Dec 95 Challenge
Volume Number: | | 11
|
Issue Number: | | 12
|
Column Tag: | | Programmers Challenge
|
Programmers Challenge
By Bob Boonstra, Westford, Massachusetts
Note: Source code files accompanying article are located on MacTech CD-ROM or source code disks.
Find Again And Again
This month the Challenge is to write a text search engine that is optimized to operate repeatedly on the same text. You will be given a block of text, some storage for data structures, and an opportunity to analyze the text before being asked to perform any searches against that text. Then you will repeatedly be asked to find a specific occurrence of a given word in that block of text. The prototypes for the code you should write are:
void InitFind(
char *textToSearch, /* find words in this block of text */
long textLength,/* number of chars in textToSearch */
void *privateStorage, /* storage for your use */
long storageSize/* number of bytes in privateStorage */
);
long FindWordOccurrence(
/* return offset of wordToFind in textToSearch */
char *wordToFind, /* find this word in textToSearch */
long wordLength,/* number of chars in wordToFind */
long occurrenceToFind, /* find this instance of wordToFind */
char *textToSearch, /* same parameter passed to InitFind */
long textLength,/* same parameter passed to InitFind */
void *privateStorage, /* same parameter passed to InitFind */
long storageSize/* same parameter passed to InitFind */
);
The InitFind routine will be called once for a given block of textLength characters at textToSearch to allow you to analyze the text, create data structures, and store them in privateStorage. When InitFind is called, storageSize bytes of memory at privateStorage will have been preallocated and initialized to zero.
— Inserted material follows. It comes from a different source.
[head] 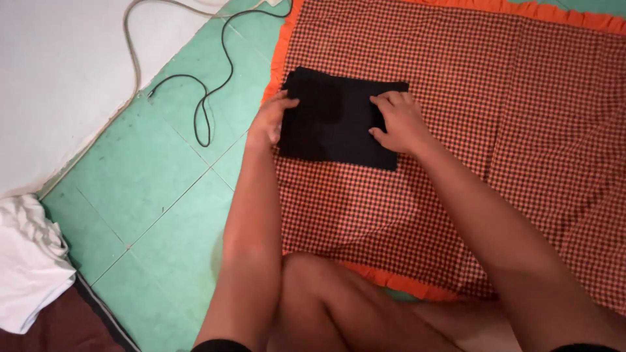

FindWordOccurrence is to search for words, where a word is defined as a continuous sequence of alphanumeric characters delimited by a non-alphanumeric character (e.g., space, tab, punctuation, hyphen, CR, NL, or other special character). Your code should look for complete words - it would be incorrect, for example, to return a value pointing to the word these if the wordToFind was the. The wordToFind will be a legal word (i.e., no embedded delimiters). FindWordOccurrence should return the offset in textToSearch of the occurrenceToFind-th instance of wordToFind. It should return -1 if wordToFind does not occur in textToSearch, or if there are fewer than occurrenceToFind instances of wordToFind.
Both the InitFind and the FindWordOccurrence routines will be timed in determining the winner. In designing your code, you should assume that FindWordOccurrence will be called approximately 1000 times for each call to InitFind (with the same textToSearch, but possibly differing values of wordToFind and occurrenceToFind).
There is no predefined limit on textLength - you should handle text of arbitrary length. The amount of privateStorage available could be very large, but is guaranteed to be at least 64K bytes. While the test cases will include at least one large textToSearch with a small storageSize, most test cases will provide at least 32 bytes for each occurrence of a word in textToSearch, so you might want to optimize for that condition.
Other fine print: you may not change the input pointed to by textToSearch or wordToFind, and you should not use any static storage other than that provided in privateStorage.
This will be a native PowerPC Challenge, scored using the latest CodeWarrior compiler. Good luck, and happy searching.
Programmers Challenge Mailing List
We are pleased to announce the creation of the Programmers Challenge Mailing List. The list will be used to distribute the latest Challenge, provide answers to questions about the current Challenge, and discuss suggestions for future Challenges. The Challenge problem will be posted to the list each month, sometime between the 20th and the 25th of the month. This should alleviate problems caused by variations in the publication and mailing date of the magazine, and provide a predictable amount of time to work on each Challenge.
To subscribe to the list, send a message to autoshare@mactech.com with the SUBJECT line sub challenge YourName, substituting your real name for YourName. To unsubscribe from the list, send a message to autoshare@mactech.com with the SUBJECT line unsub challenge.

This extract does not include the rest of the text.